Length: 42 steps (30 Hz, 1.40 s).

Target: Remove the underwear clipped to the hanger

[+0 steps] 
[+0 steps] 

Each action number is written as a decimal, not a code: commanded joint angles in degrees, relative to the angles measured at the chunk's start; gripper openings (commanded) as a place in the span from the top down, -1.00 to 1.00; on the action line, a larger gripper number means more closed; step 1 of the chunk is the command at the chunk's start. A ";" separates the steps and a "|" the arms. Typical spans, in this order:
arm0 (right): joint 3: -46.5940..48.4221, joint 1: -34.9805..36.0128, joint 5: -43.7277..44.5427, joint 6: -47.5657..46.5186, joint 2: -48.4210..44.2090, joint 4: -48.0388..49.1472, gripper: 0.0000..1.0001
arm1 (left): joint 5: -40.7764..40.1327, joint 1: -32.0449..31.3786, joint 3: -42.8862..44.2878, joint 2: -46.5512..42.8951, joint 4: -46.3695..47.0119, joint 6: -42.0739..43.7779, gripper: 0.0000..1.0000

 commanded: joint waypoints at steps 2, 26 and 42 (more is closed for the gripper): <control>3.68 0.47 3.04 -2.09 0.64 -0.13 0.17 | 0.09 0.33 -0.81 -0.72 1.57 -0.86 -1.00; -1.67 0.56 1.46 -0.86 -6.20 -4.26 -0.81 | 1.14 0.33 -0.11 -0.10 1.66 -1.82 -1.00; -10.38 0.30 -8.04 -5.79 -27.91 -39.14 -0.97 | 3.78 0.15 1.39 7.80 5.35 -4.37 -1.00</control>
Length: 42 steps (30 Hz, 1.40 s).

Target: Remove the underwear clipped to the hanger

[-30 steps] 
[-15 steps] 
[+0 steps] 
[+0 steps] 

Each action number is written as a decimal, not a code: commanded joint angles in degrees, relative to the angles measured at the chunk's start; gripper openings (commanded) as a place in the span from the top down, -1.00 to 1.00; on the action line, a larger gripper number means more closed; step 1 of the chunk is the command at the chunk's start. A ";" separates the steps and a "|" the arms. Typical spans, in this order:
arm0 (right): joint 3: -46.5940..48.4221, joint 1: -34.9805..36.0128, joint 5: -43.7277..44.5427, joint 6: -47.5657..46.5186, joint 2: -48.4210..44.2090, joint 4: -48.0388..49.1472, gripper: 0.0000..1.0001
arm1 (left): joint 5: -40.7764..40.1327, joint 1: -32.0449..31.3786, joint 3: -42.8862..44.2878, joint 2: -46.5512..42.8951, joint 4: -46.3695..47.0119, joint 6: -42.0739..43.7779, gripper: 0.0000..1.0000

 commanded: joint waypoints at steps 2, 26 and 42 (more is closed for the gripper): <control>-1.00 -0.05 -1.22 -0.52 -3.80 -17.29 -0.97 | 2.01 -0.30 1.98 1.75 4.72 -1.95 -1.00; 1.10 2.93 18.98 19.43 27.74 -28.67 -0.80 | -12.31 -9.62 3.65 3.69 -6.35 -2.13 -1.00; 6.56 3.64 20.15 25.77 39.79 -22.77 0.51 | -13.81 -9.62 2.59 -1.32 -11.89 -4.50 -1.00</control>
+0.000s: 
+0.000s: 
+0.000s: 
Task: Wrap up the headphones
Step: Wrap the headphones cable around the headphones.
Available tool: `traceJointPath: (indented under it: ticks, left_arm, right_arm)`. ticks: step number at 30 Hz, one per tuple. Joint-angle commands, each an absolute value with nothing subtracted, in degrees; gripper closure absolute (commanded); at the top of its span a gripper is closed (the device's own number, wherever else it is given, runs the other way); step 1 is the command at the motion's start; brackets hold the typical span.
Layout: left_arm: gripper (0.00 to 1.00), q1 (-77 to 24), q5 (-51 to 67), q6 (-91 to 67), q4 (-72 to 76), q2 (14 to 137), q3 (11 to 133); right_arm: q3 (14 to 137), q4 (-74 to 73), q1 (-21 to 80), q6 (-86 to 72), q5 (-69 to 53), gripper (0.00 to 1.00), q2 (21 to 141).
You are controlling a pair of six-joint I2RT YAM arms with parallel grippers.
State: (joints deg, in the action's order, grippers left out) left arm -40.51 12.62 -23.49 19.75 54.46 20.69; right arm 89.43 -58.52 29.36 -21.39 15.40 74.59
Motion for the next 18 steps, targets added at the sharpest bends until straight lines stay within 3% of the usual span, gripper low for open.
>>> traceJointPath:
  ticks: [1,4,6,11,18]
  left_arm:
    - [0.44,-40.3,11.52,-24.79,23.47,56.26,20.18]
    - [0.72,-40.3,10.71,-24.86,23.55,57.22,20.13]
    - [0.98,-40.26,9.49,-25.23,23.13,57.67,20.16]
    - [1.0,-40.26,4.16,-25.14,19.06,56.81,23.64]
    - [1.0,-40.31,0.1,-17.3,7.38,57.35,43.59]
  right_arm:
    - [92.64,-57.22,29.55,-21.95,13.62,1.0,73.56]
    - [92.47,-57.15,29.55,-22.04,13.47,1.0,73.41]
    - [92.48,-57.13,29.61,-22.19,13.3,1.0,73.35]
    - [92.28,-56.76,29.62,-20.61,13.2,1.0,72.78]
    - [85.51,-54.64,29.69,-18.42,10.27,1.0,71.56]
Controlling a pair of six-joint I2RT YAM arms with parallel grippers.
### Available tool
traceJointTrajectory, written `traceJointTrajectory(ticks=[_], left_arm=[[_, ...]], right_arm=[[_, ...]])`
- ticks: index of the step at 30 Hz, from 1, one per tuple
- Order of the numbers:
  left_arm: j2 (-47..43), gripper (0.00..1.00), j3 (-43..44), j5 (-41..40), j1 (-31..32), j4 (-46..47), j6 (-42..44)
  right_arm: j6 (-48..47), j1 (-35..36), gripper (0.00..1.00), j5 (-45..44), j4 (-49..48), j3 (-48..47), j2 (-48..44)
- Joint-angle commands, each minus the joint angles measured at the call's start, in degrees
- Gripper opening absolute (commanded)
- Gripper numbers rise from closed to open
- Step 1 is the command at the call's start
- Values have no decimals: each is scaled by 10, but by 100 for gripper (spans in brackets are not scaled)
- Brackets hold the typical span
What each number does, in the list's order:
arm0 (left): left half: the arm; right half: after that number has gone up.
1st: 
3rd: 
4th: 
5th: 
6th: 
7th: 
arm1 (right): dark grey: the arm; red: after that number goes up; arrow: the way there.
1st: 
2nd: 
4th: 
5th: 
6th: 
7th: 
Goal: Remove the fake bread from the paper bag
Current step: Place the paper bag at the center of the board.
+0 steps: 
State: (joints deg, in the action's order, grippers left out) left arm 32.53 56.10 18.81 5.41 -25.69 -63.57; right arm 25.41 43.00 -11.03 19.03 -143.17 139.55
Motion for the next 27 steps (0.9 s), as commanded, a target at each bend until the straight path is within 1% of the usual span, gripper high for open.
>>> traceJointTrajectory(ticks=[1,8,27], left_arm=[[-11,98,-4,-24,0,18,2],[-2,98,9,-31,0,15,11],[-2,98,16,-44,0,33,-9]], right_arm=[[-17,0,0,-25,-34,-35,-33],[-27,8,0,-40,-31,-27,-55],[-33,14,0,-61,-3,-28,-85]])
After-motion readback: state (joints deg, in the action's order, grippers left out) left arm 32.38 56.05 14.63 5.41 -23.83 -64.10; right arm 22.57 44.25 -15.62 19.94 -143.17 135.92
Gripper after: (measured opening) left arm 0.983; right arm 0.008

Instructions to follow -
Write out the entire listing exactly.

Answer space -
Length: 42 steps (30 Hz, 1.40 s).

Target: Remove the underwear clipped to the hanger

[+0 steps] 
[+0 steps] 

Each action number is written as a decimal, not a code: commanded joint angles in degrees, relative to the angles measured at the chunk's start; gripper openings (commanded) as a place in the span from the top down, -1.00 to 1.00; on the action line, a larger gripper number means more closed; step 1 of the chunk is the command at the chunk's start. A ";" separates the steps and a "|" the arms. Typical spans, in this order:
arm0 (right): joint 3: -46.5940..48.4221, joint 1: -34.9805..36.0128, joint 5: -43.7277..44.5427, joint 6: -47.5657..46.5186, joint 2: -48.4210..44.2090, joint 4: -48.0388..49.1472, gripper: 0.0000..1.0001
arm1 (left): joint 5: -40.7764..40.1327, joint 1: -32.0449..31.3786, joint 3: -42.8862..44.2878, joint 2: -46.5512..42.8951, joint 4: -46.3695..47.0119, joint 6: -42.0739..43.7779, gripper: 0.0000..1.0000

 commanded: joint waypoints at steps 2, 26 and 42 (more is closed for the gripper): <control>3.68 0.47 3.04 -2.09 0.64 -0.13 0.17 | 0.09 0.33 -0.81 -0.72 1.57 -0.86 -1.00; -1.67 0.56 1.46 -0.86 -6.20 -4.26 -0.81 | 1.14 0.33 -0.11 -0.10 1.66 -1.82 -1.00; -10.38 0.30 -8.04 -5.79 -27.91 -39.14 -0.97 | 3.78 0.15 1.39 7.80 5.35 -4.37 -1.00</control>
Length: 42 steps (30 Hz, 1.40 s).

Target: Remove the underwear clipped to the hanger

[-30 steps] 
[-15 steps] 
[+0 steps] 
[+0 steps] 

Each action number is written as a decimal, not a code: commanded joint angles in degrees, relative to the angles measured at the chunk's start; gripper openings (commanded) as a place in the span from the top down, -1.00 to 1.00; on the action line, a larger gripper number means more closed; step 1 of the chunk is the command at the chunk's start. A ";" separates the steps and a "|" the arms. Typical spans, in this order:
arm0 (right): joint 3: -46.5940..48.4221, joint 1: -34.9805..36.0128, joint 5: -43.7277..44.5427, joint 6: -47.5657..46.5186, joint 2: -48.4210..44.2090, joint 4: -48.0388..49.1472, gripper: 0.0000..1.0001
arm1 (left): joint 5: -40.7764..40.1327, joint 1: -32.0449..31.3786, joint 3: -42.8862..44.2878, joint 2: -46.5512..42.8951, joint 4: -46.3695..47.0119, joint 6: -42.0739..43.7779, gripper: 0.0000..1.0000

 commanded: joint waypoints at steps 2, 26 and 42 (more is closed for the gripper): <control>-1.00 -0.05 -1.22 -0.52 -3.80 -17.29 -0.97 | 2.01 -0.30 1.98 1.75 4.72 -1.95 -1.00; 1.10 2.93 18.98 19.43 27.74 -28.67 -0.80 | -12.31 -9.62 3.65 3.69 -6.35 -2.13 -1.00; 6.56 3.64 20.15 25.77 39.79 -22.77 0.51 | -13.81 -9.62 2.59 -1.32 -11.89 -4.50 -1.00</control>
+0.000s: 
+0.000s: 
+0.000s: 
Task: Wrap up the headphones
Step: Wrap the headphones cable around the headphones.
Available tool: `traceJointPath: (indented under it: ticks, left_arm, right_arm)`. ticks: step number at 30 Hz, one per tuple. Joint-angle commands, each an absolute value with nothing subtracted, in degrees; gripper closure absolute (commanded); at the top of its span a gripper is closed (the device's own number, wherever else it is given, runs the other way); step 1 is the command at the motion's start; brackets hold the typical span.
Layout: left_arm: gripper (0.00 to 1.00), q1 (-77 to 24), q5 (-51 to 67), q6 (-91 to 67), q4 (-72 to 76), q2 (14 to 137), q3 (11 to 133); right_arm: q3 (14 to 137), q4 (-74 to 73), q1 (-21 to 80), q6 (-86 to 72), q5 (-69 to 53), gripper (0.00 to 1.00), q2 (21 to 141).
You are controlling a pair of six-joint I2RT YAM arms with parallel grippers.
State: (joints deg, in the action's order, grippers left out) left arm -40.51 12.62 -23.49 19.75 54.46 20.69; right arm 89.43 -58.52 29.36 -21.39 15.40 74.59
Motion for the next 18 steps, targets added at the sharpest bends until straight lines stay within 3% of the usual span, gripper low for open.
>>> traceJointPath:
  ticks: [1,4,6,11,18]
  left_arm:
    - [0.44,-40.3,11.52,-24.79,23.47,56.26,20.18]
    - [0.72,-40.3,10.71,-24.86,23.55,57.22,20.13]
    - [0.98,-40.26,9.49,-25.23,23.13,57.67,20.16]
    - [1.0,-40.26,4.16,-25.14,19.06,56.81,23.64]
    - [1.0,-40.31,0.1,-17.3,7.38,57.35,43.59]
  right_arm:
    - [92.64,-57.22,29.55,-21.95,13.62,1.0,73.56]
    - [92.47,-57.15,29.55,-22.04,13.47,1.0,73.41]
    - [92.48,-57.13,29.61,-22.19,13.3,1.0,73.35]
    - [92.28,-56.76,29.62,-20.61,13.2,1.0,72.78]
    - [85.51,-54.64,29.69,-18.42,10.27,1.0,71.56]
Controlling a pair of six-joint I2RT YAM arms with parallel grippers.
### Available tool
traceJointTrajectory, written `traceJointTrajectory(ticks=[_], left_arm=[[_, ...]], right_arm=[[_, ...]])`
- ticks: index of the step at 30 Hz, from 1, one per tuple
- Order of the numbers:
  left_arm: j2 (-47..43), gripper (0.00..1.00), j3 (-43..44), j5 (-41..40), j1 (-31..32), j4 (-46..47), j6 (-42..44)
  right_arm: j6 (-48..47), j1 (-35..36), gripper (0.00..1.00), j5 (-45..44), j4 (-49..48), j3 (-48..47), j2 (-48..44)
- Joint-angle commands, each minus the joint angles measured at the call's start, in degrees
- Gripper opening absolute (commanded)
- Gripper numbers rise from closed to open
- Step 1 is the command at the call's start
- Values have no decimals: each is scaled by 10, but by 100 for gripper (spans in brackets are not scaled)
- Brackets hold the typical span
What each number does, in the list's order:
arm0 (left): left half: the arm; right half: after that number has gone up.
1st: 
3rd: 
4th: 
5th: 
6th: 
7th: 
arm1 (right): dark grey: the arm; red: after that number goes up; arrow: the way there.
1st: 
2nd: 
4th: 
5th: 
6th: 
7th: 
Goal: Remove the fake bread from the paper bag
Current step: Place the paper bag at the center of the board.
+0 steps: 
State: (joints deg, in the action's order, grippers left out) left arm 32.53 56.10 18.81 5.41 -25.69 -63.57; right arm 25.41 43.00 -11.03 19.03 -143.17 139.55
Motion for the next 27 steps (0.9 s), as commanded, a target at each bend until the straight path is within 1% of the usual span, gripper high for open.
>>> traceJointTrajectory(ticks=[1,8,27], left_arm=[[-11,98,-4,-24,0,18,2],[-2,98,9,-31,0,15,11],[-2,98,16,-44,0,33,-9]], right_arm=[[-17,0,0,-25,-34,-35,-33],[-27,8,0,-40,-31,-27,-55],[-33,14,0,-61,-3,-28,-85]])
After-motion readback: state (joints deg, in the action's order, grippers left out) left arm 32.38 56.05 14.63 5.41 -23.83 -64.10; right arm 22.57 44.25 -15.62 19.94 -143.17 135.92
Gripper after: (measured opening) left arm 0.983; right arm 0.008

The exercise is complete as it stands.